Wind And Wuthering


Released in December 1976
UK CHART POSITION #7 . . . US CHART POSITION #26
Tracks
Eleventh Earl Of Mar (7.39)
One For The Vine (9.56)
Your Own Special Way (6.15)
Wot Gorilla? (3.12)
All In A Mouse's Night (6.35)
Blood On The Rooftops (5.20)
Unquiet Slumbers For The Sleepers.....
.....In That Quiet Earth (7.12)
Afterglow (4.10)

CREDITS

PHIL COLLINS - Voices, Drums, Cymbals, Percussion.
STEVE HACKETT - Electric Guitars. Nylon Classical, 12 String, Kalimba, Auto-harp.
MICHAEL RUTHERFORD - Basses, 4, 6 and 8 String. Electric and 12 string Acoustic guitars. Bass pedals.
TONY BANKS - Steinway Grand Piano. ARP 2600 and Pro-Soloist Synthesizers. Hammond Organ, Mellotron,Roland String Synthesiser, Fender Rhodes Piano. etc.


All tracks published by © 1977 Gelring Ltd/Hit & Run Music (Publishing) Ltd
Recorded at Relight Studios, Hilvarenbeek, Holland.
Co-Produced by DAVID HENTSCHEL & GENESIS
Engineer DAVID HENTSCHEL
Assistant Engineer PIERRE GEOFFROY CHATEAU
Remixed at Trident Studios, London.
Assistant Engineer NICK "COD" BRADFORD
Tape Operators John, Geoff, Neil and Steve
Equipment Tex (Nibs) Read, Andy Mackrill, Paul Padun and Dale
Thanks to Tony Smith, Alex Sim, Brian Murray-Smith
Sleeve design: HIPGNOSIS/COLIN ELGIE
Remastered at The Farm and Abbey Road by Nick Davis, Geoff Callingham and Chris Blair


COMMENT

The last of the Genesis albums to reach truly epic proportions, much of it fueled by the stellar songwriting of Tony Banks and Steve Hackett.
Wind & Wuthering does have half its heart in the music before (“Trick of the Tail”) and after (“Scenes From A Night’s Dream,” “Follow You, Follow Me”), but, oh, what they do with that other half.

The quartet clearly ups the ante from their last album, reclaiming the sublime heights of such seemingly lost wonders as Selling England By The Pound on works like “Afterglow,” “One For The Vine” and “Blood On The Rooftops.” Hackett’s guitar leads the charge up the hill, re-using the same successful strategy set forth on his own Voyage of the Acolyte for sections of “Eleventh Earl of Mar,” “Unquiet Slumbers For The Sleepers…” (a prototypical Hackett title) and “…In That Quiet Earth.” In fact, his contributions have rarely been so pronounced on any Genesis album.

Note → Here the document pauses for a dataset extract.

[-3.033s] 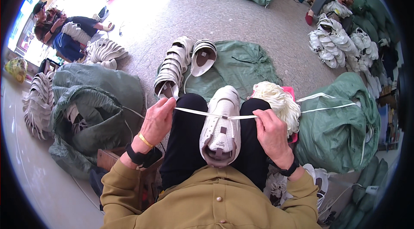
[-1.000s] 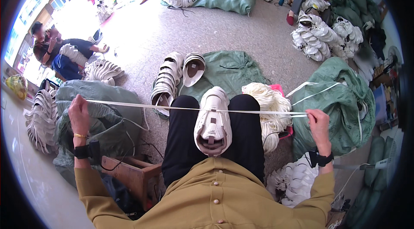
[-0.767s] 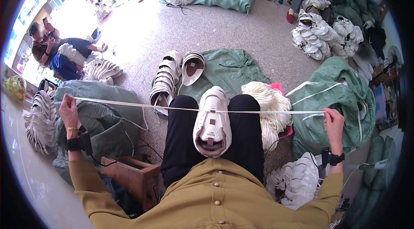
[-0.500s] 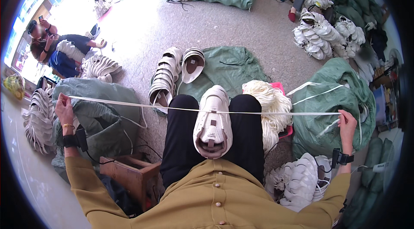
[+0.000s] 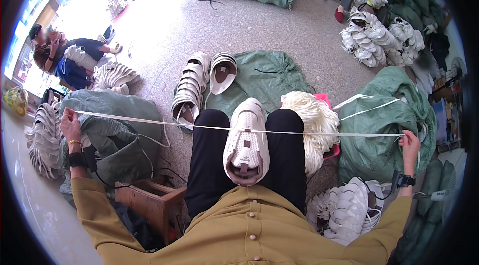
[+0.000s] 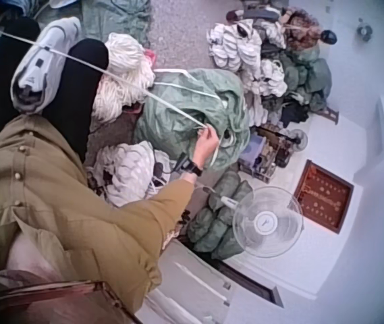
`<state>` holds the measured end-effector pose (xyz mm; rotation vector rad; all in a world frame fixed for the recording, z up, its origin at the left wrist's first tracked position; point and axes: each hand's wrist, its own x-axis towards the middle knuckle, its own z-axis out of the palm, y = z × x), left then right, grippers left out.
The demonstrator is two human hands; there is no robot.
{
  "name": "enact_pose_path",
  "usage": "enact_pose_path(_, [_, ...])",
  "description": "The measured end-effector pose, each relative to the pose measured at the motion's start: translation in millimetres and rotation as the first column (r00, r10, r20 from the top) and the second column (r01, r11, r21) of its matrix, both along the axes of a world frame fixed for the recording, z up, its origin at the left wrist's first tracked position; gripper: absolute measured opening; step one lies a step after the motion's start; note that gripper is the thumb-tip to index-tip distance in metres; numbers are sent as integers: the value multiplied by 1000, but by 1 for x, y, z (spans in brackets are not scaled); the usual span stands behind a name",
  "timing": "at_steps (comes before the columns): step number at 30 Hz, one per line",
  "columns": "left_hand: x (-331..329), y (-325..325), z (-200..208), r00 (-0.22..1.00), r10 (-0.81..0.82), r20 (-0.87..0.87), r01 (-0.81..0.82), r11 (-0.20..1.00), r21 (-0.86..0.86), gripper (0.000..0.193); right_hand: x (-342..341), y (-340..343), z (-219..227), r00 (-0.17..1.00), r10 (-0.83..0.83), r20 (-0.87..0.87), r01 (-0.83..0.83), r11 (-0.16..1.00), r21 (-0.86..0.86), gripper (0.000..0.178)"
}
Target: Lacing and assembling components of athletic shoes while seated on the floor.
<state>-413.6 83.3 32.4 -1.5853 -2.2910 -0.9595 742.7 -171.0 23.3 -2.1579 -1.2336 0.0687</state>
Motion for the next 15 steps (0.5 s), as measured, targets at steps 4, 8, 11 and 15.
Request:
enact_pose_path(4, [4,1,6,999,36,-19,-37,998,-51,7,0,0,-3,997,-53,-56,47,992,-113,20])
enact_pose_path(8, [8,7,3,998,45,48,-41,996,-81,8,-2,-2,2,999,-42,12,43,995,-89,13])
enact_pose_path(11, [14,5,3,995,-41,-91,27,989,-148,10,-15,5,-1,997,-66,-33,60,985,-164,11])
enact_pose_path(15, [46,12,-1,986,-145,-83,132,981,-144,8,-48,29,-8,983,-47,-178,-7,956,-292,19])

Phil Collins also brings his extracurricular work to bear on the band with the instrumental “Wot Gorilla?,” a tune that would sound at home on any number of Brand X albums. However, the record’s most recognizable moment belongs to Mike Rutherford, the lovely and tranquil “Your Own Special Way.” It became the their biggest US single to date (the first of many to come), and remains perhaps Rutherford’s finest contribution to their catalog.

I would have been happy to hear the band continue in this vein for years to come, but it wasn’t meant to be.
Hackett left soon after, and his ear for sprawling musical structures was audibly absent from …And Then There Were Three.

As a result, little of Wind & Wuthering appears on the band’s official live albums; only “Afterglow” and “One For The Vine” have been so honored, which is something of a shame.
In a way, this is the forgotten masterpiece, a last hurrah long since drowned out by the band’s commercial success, but one lost chapter that rewards repeated readings.